Tras 18 meses de negociaciones, ambas compañías mineras descartaron la fusión de US$ 260.000 millones, citando desacuerdos sobre el valor estratégico y la distribución del control accionarial.
Fin de un proyecto histórico
Las compañías mineras Glencore y Rio Tinto anunciaron que abandonan sus planes de fusión, que habrían dado lugar a la minera más grande del mundo. La decisión pone fin a 18 meses de negociaciones y a una operación estimada en US$ 260.000 millones (220.000 millones de euros).
Motivos del fracaso
Según Rio Tinto, no se pudo alcanzar un acuerdo que aportase valor a sus accionistas. Por su parte, Glencore indicó que los términos de la propuesta no reflejaban el valor relativo a largo plazo de su negocio de cobre ni distribuían de manera justa el potencial de sinergia de la compañía combinada. La minera anglo-suiza consideró que la oferta “infravaloraba” sus activos y proyectos de crecimiento.
Impacto en el mercado
Tras el anuncio, las acciones de Glencore se desplomaron más de 8 % en el FTSE-100 de la Bolsa de Londres, mientras que las de Rio Tinto cayeron alrededor de 2,5 %. Otras mineras cotizadas, como Fresnillo (-4,87 %), Anglo American (-2,87 %) y Antofagasta (-2,78 %), también se vieron afectadas por la noticia.

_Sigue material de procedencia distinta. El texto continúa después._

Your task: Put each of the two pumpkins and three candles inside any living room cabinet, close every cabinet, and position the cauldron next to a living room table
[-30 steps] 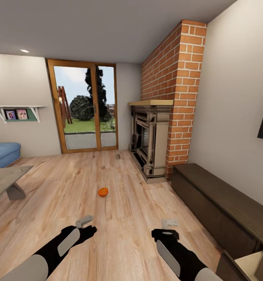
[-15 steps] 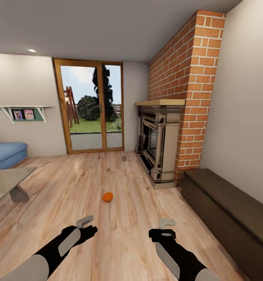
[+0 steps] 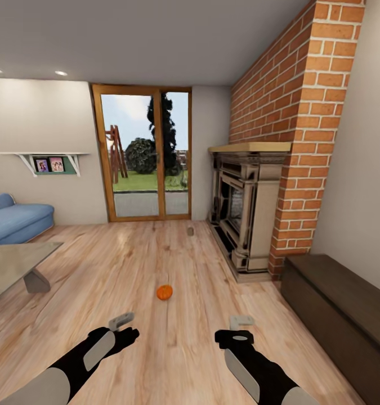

Contexto de la industria minera
El anuncio llega en un momento de alta revalorización de minerales como cobre, oro y plata, que han alcanzado récords históricos. Esta cancelación se suma a otros intentos fallidos de crear megacompañías mineras, como los intentos de BHP de adquirir Anglo American entre 2024 y 2025, evidenciando la complejidad de consolidar grandes jugadores en el sector.